I have a website that provides listings throughout the US. Back when I was first building the site about three years ago, I created separate category pages for categories that were very similar to each other.
So, for every city and zip code in the US we provide listings under 5 different categories, and three of those categories are very similar. Basically the 3 categories are the same but the term used varies greatly depending on the region of the country you're from.
Up until recently we were getting a high volume of traffic from each category. But now I think these 3 similar categories are being considered duplicate content, or at minimum cannibalizing each other in G SERPS.
I believe this is true because, besides the major loss of traffic, now when searching for any of the three category keywords the remaining two will get highlighted by G if they appear in the title/desc. of any results displayed.
My question is what's the best strategy for removing two of the categories from the index and setting the third as the version to index? I still want to keep the two being removed from index available to maintain user experience.
I'm thinking the best strategy is to set a canonical tag on the two categories being removed to the one category remaining in index.
Would I also update the robots tag to NOINDEX or 'NOINDEX, NOFOLLOW'?
Also, there are about 70,000 pages on the site per category. So this update will possibly be no-indexing/manipulating 140,000 pages on my site. With my site already down in the SERPS it's vital that I don't screw this up!
Would you perform this on a small test section first(I'm thinking yes now as I ask this)?
I agree with your plan to implement canonical link element on two city/zip category pages to point to the third category that you choose to be indexed.
I would not set up robots meta noindex.
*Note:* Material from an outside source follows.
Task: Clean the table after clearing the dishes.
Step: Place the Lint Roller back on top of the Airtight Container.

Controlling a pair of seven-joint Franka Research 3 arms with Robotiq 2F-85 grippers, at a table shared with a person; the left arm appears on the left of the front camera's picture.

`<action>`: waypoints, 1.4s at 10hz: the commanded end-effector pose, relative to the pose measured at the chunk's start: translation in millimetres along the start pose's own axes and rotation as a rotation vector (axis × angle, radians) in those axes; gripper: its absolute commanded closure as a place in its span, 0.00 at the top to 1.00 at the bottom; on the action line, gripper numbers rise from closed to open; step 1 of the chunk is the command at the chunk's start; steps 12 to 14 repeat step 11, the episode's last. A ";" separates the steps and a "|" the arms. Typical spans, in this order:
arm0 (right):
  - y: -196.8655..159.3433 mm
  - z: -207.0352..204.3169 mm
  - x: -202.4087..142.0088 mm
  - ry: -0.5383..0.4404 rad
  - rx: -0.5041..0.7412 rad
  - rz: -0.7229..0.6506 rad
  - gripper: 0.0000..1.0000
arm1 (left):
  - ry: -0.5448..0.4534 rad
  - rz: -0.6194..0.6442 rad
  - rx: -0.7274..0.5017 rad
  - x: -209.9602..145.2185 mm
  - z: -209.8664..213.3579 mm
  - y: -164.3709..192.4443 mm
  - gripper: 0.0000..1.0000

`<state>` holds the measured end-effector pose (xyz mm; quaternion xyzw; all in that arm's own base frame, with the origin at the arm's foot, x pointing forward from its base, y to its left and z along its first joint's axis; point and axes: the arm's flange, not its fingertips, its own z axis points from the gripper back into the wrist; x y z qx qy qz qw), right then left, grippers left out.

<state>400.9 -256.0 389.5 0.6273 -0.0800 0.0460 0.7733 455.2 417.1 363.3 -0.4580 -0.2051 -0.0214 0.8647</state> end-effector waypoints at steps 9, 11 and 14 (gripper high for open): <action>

The result of implementing canonical is that pages with canonical pointing to a different URL will be dropped from the index anyway.
I would agree with your thoughts of testing this with one small section of the website first, but I would choose a selection of zip codes/cities that get crawled more often, and I would monitor my logs for the chosen URLs to see if they have been re-crawled before drawing any conclusions. This is because with such a big number of pages, if you chose to implement this on pages not crawled often, you may have to wait a long time to see the results and if you do not monitor whether Google re-crawled these pages, you may end up drawing a wrong conclusion.
It sounds like you have massive amounts of questionable quality and near duplicate pages. You can fix this one case (and I agree with what aakk9999 said) but you might want to take a step back and look at what unique value you provide because you are probably going to have many more issues with Google traffic.